What Are Smart Beta ETFs?

Products that are based on market cap weighted indexes, which are strategies designed to reflect a specific market segment or the market as a whole, have traditionally dominated the ETF industry.

Because market cap weighted indexes provide a low-cost, convenient, and transparent way of replicating market returns, they work well for investors who believe in market efficiency.

However, some investors believe in the possibility of beating the market through exceptional stock selection, and choose a different type of fund that tracks non-cap weighted strategies: smart beta.

Non-cap weighted indexes try to choose stocks that have a better chance of risk-return performance, which is based on specific fundamental characteristics, or a mix of other such characteristics.

Even though this space provides many choices to investors--think one of the simplest methodologies like equal-weighting and more complicated ones like fundamental and volatility/momentum based weighting--not all have been able to deliver first-rate results.

Fund Sponsor & Index

The fund is sponsored by Invesco. It has amassed assets over $253.11 million, making it one of the average sized ETFs in the Style Box - Large Cap Growth. DEF seeks to match the performance of the Guggenheim Defensive Equity Index before fees and expenses.

The Guggenheim Defensive Equity Index is comprised of approximately 100 stocks selected from the S&P 500 Index based on investment and other screening criteria. The companies selected have potentially superior risk-return profiles during periods of stock market weakness while still offering the potential for gains during periods of market strength.

Cost & Other Expenses

Cost is an important factor in selecting the right ETF, and cheaper funds can significantly outperform their more expensive cousins if all other fundamentals are the same.

Operating expenses on an annual basis are 0.53% for DEF, making it on par with most peer products in the space.

It has a 12-month trailing dividend yield of 1.23%.

Sector Exposure and Top Holdings

ETFs offer diversified exposure and thus minimize single stock risk, but it is still important to delve into a fund's holdings before investing. Most ETFs are very transparent products and many disclose their holdings on a daily basis.

DEF's heaviest allocation is in the Healthcare sector, which is about 21.30% of the portfolio. Its Information Technology and Industrials round out the top three.

Looking at individual holdings, Amgen Inc (AMGN - Free Report) accounts for about 1.06% of total assets, followed by Ebay Inc (EBAY - Free Report) and Quest Diagnostics Inc (DGX - Free Report) .

DEF's top 10 holdings account for about 10.46% of its total assets under management.

Performance and Risk

Year-to-date, the Invesco Defensive Equity ETF has added about 10.81% so far, and is up about 32.93% over the last 12 months (as of 05/24/2021).

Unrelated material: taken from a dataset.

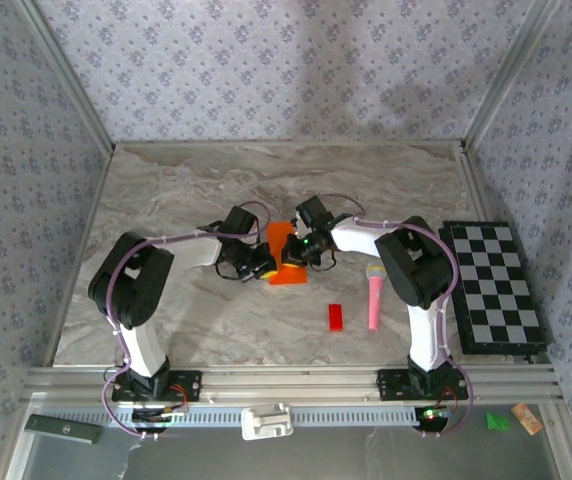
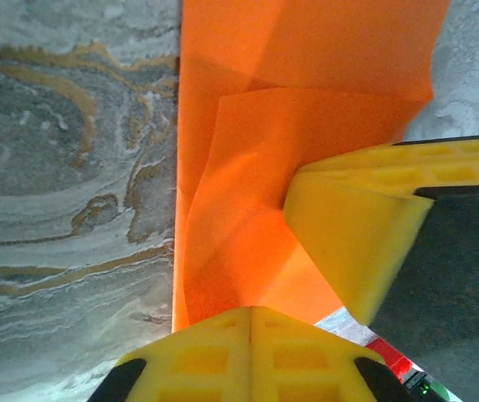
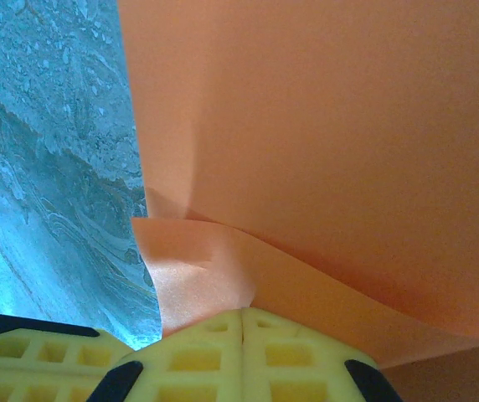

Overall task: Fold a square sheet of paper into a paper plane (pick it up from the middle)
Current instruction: Fold the triangle a second time at the center of the table.

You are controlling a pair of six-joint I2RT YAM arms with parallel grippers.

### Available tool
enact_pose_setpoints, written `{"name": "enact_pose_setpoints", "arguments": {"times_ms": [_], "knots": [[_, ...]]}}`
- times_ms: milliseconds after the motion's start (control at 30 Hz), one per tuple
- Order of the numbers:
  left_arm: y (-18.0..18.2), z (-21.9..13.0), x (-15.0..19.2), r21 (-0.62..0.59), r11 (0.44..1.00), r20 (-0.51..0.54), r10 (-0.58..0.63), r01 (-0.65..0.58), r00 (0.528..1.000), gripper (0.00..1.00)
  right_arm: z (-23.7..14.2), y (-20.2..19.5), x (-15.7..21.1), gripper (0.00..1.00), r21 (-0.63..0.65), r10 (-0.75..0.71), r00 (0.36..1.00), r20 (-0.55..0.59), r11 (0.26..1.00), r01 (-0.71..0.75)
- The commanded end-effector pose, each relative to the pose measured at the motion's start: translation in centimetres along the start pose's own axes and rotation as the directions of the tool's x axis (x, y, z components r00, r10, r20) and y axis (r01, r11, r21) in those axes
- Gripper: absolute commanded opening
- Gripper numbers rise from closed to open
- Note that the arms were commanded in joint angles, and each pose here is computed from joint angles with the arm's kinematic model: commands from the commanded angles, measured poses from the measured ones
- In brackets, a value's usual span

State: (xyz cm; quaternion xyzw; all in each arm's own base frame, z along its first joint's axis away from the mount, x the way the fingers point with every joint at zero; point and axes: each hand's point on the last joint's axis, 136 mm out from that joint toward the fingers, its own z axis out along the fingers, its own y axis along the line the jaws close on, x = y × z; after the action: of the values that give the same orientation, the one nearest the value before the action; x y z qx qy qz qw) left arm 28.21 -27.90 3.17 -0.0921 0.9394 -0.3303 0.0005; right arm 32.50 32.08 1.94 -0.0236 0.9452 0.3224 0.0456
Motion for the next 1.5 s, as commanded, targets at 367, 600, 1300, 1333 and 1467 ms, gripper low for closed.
{"name": "enact_pose_setpoints", "arguments": {"times_ms": [367, 600, 1300, 1333, 1467], "knots": [[2.4, 1.4, 1.9, -0.069, 0.998, -0.075, -0.004, -0.001, 0.997, 0.05, 2.1, -6.4, 3.5, 0.04, 0.222, 0.108, 0.99, -0.09, 0.971, -0.085], [3.8, 1.2, 2.7, -0.13, 0.991, -0.089, 0.004, -0.015, 0.996, 0.05, 2.2, -6.6, 3.6, 0.04, 0.229, 0.112, 0.989, -0.094, 0.969, -0.088], [0.8, -3.8, 2.6, -0.121, 0.978, 0.027, 0.173, -0.169, 0.985, 0.05, 2.3, -6.3, 3.5, 0.04, 0.222, 0.125, 0.988, -0.087, 0.97, -0.103], [-0.3, -4.0, 2.0, -0.092, 0.98, 0.056, 0.183, -0.177, 0.982, 0.05, 2.3, -6.2, 3.5, 0.04, 0.217, 0.126, 0.988, -0.084, 0.971, -0.106], [-1.7, -3.2, 0.5, -0.048, 0.984, 0.091, 0.178, -0.174, 0.98, 0.04, 2.4, -5.9, 3.4, 0.03, 0.203, 0.129, 0.988, -0.083, 0.973, -0.11]]}}
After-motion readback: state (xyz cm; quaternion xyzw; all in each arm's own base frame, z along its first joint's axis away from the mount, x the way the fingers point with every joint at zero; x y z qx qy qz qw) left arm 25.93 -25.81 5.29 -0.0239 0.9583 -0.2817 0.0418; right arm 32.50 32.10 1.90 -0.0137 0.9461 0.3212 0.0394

DEF has traded between $49.44 and $64.97 in this past 52-week period.

The ETF has a beta of 0.87 and standard deviation of 21.70% for the trailing three-year period, making it a medium risk choice in the space. With about 102 holdings, it effectively diversifies company-specific risk.


Invesco Defensive Equity ETF is a reasonable option for investors seeking to outperform the Style Box - Large Cap Growth segment of the market. However, there are other ETFs in the space which investors could consider.

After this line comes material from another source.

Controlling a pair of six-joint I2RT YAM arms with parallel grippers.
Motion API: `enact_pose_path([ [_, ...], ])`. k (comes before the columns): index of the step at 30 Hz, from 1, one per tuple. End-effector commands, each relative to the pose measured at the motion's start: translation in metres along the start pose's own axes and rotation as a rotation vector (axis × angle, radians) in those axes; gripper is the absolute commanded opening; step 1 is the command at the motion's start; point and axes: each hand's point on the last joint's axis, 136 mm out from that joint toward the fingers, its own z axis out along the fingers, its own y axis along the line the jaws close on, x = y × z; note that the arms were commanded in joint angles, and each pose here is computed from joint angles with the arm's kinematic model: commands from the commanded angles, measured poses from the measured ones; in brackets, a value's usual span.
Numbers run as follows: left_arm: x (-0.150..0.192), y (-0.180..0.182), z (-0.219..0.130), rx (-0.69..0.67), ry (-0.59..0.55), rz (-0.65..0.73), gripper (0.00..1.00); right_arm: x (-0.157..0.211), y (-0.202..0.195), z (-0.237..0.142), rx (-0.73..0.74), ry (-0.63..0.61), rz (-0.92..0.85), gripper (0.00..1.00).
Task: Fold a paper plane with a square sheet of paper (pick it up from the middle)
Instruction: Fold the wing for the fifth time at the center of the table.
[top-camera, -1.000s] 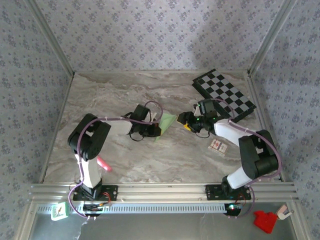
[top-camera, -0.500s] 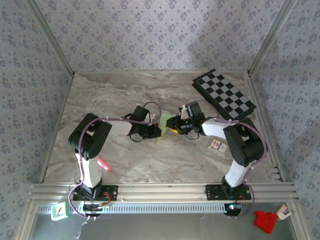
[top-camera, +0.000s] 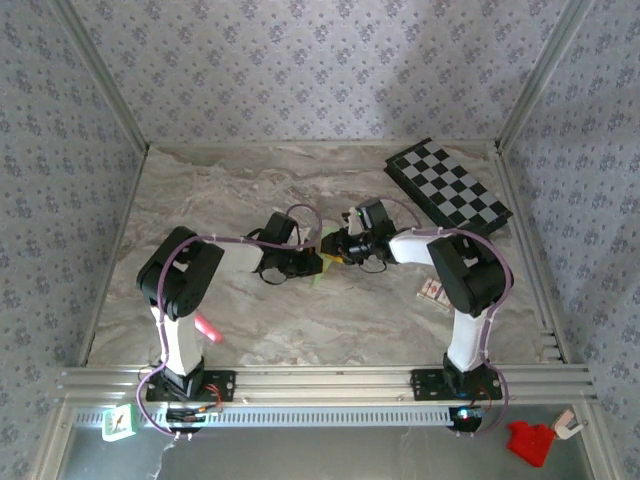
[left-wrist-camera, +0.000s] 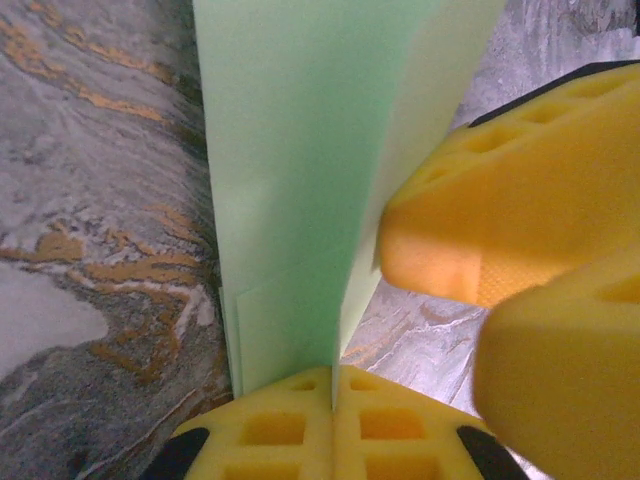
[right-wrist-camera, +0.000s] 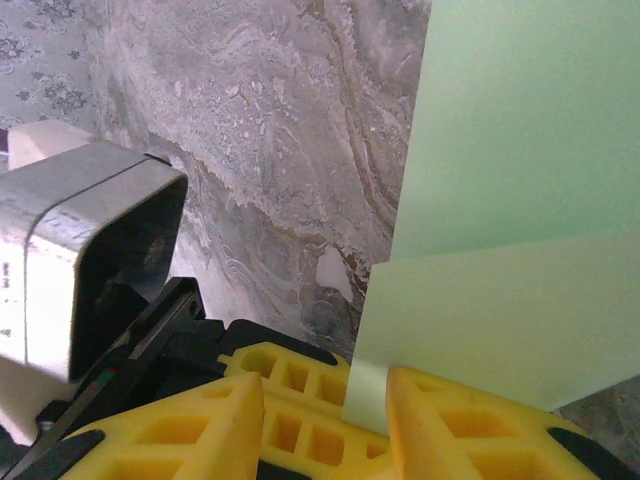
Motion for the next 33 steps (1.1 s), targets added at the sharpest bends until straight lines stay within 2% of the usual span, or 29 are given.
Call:
enact_pose_path([
  [1, 0.012, 0.019, 0.005, -0.038, 0.027, -0.036, 0.11, -0.004, 0.009, 0.005, -0.035, 0.014, -0.036, 0.39],
  [7, 0.015, 0.024, 0.006, -0.048, 0.031, -0.047, 0.12, -0.005, 0.01, 0.009, -0.062, 0.024, -0.029, 0.38],
  [17, 0.016, 0.028, 0.007, -0.046, 0.035, -0.067, 0.04, -0.007, 0.015, -0.014, -0.059, -0.023, -0.067, 0.39],
  [33, 0.016, 0.024, 0.009, -0.025, 0.076, -0.097, 0.04, -0.001, -0.01, 0.002, 0.039, 0.015, -0.036, 0.38],
])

Vanguard Growth ETF (VUG - Free Report) tracks CRSP U.S. Large Cap Growth Index and the Invesco QQQ (QQQ - Free Report) tracks NASDAQ-100 Index. Vanguard Growth ETF has $71.98 billion in assets, Invesco QQQ has $156.57 billion. VUG has an expense ratio of 0.04% and QQQ charges 0.20%.

Investors looking for cheaper and lower-risk options should consider traditional market cap weighted ETFs that aim to match the returns of the Style Box - Large Cap Growth.

Bottom Line

To learn more about this product and other ETFs, screen for products that match your investment objectives and read articles on latest developments in the ETF investing universe, please visit Zacks ETF Center.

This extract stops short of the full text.